> _THE TASK_:
Every line in the data below that includes "small" belongs in the answer, copied as it stands.
━━━ RECORD EXCERPTS ━━━
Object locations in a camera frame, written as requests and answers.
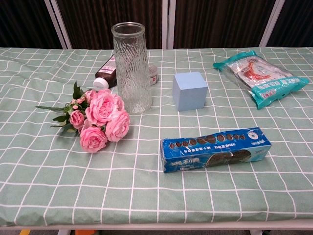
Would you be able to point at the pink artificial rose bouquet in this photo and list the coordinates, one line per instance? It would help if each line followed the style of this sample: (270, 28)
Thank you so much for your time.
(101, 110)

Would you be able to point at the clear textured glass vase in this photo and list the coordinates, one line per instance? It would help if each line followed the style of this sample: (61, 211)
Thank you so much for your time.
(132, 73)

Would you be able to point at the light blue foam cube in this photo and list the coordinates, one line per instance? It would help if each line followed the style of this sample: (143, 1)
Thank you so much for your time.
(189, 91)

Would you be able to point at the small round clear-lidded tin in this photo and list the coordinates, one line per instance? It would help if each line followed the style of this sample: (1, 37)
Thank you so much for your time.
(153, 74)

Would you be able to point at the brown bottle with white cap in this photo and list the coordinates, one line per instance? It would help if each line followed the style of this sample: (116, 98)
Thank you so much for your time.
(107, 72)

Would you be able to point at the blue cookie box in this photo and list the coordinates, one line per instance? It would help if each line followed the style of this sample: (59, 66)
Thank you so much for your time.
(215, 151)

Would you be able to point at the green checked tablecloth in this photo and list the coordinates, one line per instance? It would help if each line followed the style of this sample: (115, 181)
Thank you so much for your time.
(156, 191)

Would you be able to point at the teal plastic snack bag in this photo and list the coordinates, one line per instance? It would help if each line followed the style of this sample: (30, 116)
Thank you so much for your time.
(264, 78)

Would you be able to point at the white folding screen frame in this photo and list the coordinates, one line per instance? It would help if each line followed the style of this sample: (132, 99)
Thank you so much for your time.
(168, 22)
━━━
━━━ RECORD EXCERPTS ━━━
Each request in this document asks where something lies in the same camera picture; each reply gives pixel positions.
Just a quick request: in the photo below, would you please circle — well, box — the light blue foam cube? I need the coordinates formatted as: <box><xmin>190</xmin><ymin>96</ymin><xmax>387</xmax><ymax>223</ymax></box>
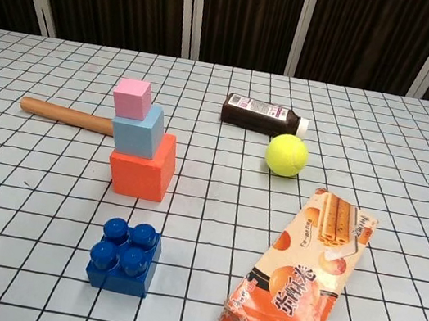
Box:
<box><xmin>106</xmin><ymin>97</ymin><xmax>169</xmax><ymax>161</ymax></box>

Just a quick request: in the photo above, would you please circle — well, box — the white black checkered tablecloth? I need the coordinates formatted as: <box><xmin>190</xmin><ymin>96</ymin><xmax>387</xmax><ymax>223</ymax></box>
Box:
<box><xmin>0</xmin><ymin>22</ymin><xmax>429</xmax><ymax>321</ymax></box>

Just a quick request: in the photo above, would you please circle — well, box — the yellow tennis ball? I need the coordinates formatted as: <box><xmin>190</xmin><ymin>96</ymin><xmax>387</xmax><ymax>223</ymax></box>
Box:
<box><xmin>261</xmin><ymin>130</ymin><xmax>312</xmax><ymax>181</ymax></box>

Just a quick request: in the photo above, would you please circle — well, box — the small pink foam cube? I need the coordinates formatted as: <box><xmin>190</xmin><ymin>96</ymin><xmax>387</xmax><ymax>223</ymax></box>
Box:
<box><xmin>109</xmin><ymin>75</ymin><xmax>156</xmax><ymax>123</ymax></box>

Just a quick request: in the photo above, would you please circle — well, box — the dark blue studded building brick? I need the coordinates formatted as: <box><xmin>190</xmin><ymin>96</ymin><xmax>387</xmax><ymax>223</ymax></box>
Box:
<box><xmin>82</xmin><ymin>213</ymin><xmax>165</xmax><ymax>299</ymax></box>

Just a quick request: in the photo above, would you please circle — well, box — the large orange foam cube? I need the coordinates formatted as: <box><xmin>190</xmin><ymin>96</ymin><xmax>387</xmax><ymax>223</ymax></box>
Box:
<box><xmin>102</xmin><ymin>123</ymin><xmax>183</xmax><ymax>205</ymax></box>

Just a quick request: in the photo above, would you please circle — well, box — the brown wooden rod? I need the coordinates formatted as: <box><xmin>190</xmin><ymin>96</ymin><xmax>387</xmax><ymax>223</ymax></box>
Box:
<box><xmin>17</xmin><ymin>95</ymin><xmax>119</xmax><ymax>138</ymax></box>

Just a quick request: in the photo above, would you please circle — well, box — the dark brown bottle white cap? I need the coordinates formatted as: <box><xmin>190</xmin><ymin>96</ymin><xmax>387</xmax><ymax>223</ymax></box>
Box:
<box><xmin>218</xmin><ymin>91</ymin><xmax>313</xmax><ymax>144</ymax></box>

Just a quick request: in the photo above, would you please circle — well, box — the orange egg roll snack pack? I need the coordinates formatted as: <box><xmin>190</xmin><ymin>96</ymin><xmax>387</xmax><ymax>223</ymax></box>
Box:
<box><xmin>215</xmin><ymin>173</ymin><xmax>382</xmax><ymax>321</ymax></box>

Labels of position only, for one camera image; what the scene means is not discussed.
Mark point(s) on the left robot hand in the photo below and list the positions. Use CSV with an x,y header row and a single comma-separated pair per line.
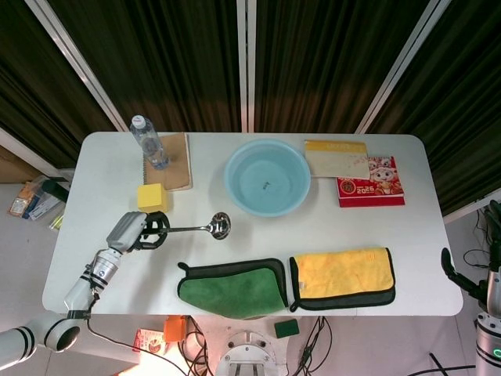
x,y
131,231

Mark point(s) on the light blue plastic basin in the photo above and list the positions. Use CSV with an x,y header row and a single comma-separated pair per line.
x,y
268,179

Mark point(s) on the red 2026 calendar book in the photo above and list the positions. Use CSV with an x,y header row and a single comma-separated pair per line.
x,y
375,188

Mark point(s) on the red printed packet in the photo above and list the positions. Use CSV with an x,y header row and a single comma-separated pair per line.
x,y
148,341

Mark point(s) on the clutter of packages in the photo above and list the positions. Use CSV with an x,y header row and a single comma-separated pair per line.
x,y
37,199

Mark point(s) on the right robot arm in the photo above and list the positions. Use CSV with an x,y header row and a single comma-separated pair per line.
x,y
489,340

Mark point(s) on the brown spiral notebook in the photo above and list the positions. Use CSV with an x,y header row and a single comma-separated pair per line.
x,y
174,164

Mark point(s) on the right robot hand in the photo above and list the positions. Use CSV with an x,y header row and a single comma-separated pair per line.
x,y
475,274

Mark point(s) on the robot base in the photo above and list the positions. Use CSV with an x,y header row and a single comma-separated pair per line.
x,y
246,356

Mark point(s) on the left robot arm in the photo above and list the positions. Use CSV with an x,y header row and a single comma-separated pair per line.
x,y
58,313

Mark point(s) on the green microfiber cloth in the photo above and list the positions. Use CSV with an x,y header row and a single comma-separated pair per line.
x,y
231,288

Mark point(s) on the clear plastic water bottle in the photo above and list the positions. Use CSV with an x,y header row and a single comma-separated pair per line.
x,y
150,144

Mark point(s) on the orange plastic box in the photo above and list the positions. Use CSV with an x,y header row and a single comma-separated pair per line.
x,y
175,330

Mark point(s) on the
━━━
> _EXPECTED OUTPUT_:
Would you be able to point at the small round clear-lidded tin in this photo and list the coordinates, one line per instance? It would help if each line followed the style of this sample: (1, 37)
Just a quick request: in the photo above, would you please circle — well, box — the small pink foam cube? I need the coordinates formatted as: <box><xmin>190</xmin><ymin>96</ymin><xmax>387</xmax><ymax>223</ymax></box>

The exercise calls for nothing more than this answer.